▶ [How to complete this task]: The range runs from the line containing "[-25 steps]" through the last line of the material below; retype it exactly, leaving out the pictures.

▶ [Source data]:

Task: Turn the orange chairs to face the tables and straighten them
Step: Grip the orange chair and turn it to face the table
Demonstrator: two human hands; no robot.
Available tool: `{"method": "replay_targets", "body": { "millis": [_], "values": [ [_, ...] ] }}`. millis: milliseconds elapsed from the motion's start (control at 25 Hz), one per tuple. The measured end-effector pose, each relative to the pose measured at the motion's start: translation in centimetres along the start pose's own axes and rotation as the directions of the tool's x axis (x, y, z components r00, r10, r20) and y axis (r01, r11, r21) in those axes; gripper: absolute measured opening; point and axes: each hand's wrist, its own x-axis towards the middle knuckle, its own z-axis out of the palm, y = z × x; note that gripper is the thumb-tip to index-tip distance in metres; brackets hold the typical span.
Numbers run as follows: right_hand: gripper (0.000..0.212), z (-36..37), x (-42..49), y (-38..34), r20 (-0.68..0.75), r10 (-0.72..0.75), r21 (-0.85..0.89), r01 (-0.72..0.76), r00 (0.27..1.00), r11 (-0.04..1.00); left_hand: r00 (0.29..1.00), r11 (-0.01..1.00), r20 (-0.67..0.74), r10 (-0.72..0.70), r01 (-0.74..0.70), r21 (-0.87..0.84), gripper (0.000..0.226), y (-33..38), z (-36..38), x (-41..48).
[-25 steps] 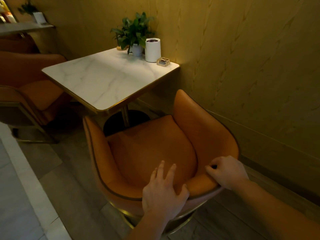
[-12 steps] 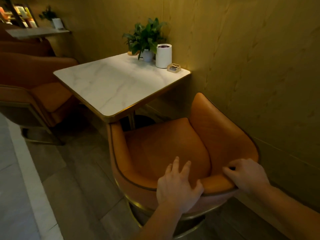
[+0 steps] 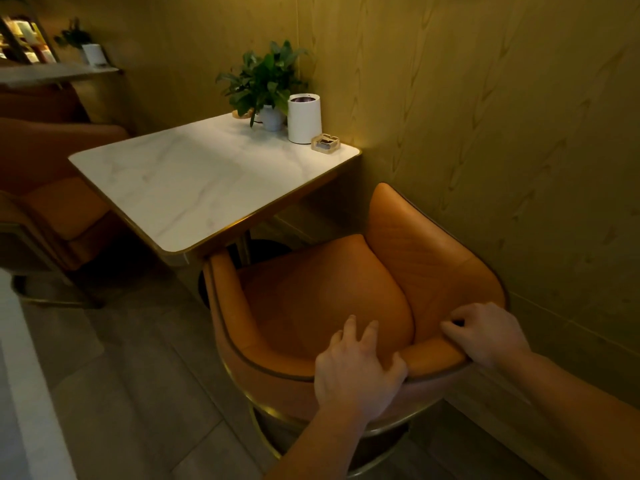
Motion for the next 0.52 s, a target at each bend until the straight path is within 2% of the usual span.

▶ [Response to the task]:
[-25 steps] 
[-12 steps] 
[+0 steps] 
Motion for the next 0.52 s, a target at each bend until the straight path is within 2% of the usual span.

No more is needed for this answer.